Затем передача возобновляется.
ПРИНЦЕССА
К сожалению, вечер. Вода тяжело бьётся о стенки раковины, маслянистые пятна хаотично перемещаются по поверхности, остатки недоеденных продуктов – куриные кости, чёрный перец и набухшие хлебные крошки – медленно погружаются на дно. Полные пальцы в резиновых перчатках врываются в водное пространство, пробуждая хаос и мельтешение пузырьков, стучат о стенки столовые приборы из нержавеющей стали: ложки, ножи и вилки.
Химическое средство, которым обильно вымазаны перчатки, в конфликте с водой обретает силу и заполняет всю поверхность густой едко пахнущей пеной: со дна уже не видно помятого лица хозяйки, а красный свет лампочки на её лбу становится едва различимой точкой, затем и вовсе прекращает все попытки пробиться через толстый слой пены и исчезает. Становится темно, только руки орудуют в замкнутом пространстве посреди приборов, выгребая куриные кости и оказавшийся здесь лишним бытовой мусор. Пошарив по дну и не обнаружив больше ничего подозрительного, рука в перчатке вынимает резиновую пробку, издавая глухой булькающий звук, и пена начинает приближаться, покрывая собой заляпанные жиром стенки, затем растекается по тарелкам, заползает в чашки, укутывает собой столовые приборы; и вот уже ею покрыта вся поверхность раковины.
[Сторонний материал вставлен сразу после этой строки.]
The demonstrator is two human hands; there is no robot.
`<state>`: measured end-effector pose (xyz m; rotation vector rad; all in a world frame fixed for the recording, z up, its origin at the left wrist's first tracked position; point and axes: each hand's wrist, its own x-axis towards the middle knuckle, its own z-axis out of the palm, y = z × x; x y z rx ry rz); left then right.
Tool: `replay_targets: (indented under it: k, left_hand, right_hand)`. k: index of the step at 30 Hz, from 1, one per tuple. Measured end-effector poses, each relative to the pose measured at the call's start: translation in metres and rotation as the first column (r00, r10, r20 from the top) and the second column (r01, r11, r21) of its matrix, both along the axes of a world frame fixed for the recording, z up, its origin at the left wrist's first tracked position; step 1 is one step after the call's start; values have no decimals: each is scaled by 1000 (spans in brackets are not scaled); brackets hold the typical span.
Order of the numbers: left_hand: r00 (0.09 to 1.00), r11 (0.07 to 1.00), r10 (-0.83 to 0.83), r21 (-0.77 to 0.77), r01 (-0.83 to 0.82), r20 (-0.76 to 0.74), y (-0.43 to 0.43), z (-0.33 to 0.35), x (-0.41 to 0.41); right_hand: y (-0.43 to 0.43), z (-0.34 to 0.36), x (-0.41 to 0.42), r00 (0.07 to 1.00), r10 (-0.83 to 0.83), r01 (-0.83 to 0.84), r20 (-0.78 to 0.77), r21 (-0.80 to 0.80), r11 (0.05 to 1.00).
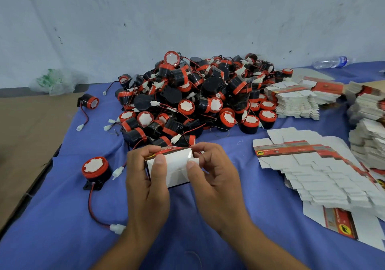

Мы слышим недовольный женский голос и никак не можем разобрать, о чём он говорит, но вот раздаётся тревожный всасывающий звук, который нарастает и заглушает собою всё, становится невыносим – кажется, ещё чуть-чуть, и мы его не выдержим, перелистнём страницу, но тут он прекращается так же резко, как и начался. Полные пальцы в перчатках разгребают пену, и где-то рядом льётся тоненькой тёплой струйкой живая вода, приносящая радость и успокоение. Теперь нам ничто не мешает услышать голос – размеренное течение воды не заглушает его, а лишь сопровождает, настраивая на умиротворённый лад, что так сейчас необходимо, потому что история, которая развернётся пред нами – это история умиротворения, в которой ничего не произойдёт страшного, вызывающего или трагичного. Вполне возможно, что и вовсе ничего не произойдёт. А для души, превыше прочего ценящей безмятежность, нет ничего приятней, чем отсутствие событий.
За столом напротив мойки сидит молодой человек, на вид лет двадцати пяти. Он расположился на деревянном стуле, стоящем перед деревянным же столом, на который он сложил руки. В его руках – алюминиевая ложка. Его забавляет гибкость ложки: он отгибает черпало то в одну сторону, то в другую, но ложка никак не ломается, только гнётся, принимая неестественные формы.
Парень одет в майку болотного цвета с изображенной на ней красной звездой и шорты, обут в мягкие домашние тапочки. На стене, к которой примыкает стол, размеренно тикают часики с тремя циферблатами: «Настоящее», «Прошлое», «Будущее», над ними цветёт алый цветок, вырастающий из самой стены. Сама же стена – серая, в маленьких и крупных трещинах, из которых порой сыплется мелкая бетонная крошка и вылезают сонные, светящиеся ярко-оранжевым, похожим на солнечный, светом, электрические пауки. Но молодой человек, увлечённый игрой, не обращает на них внимания и насвистывает мелодию, известную ему лишь одному.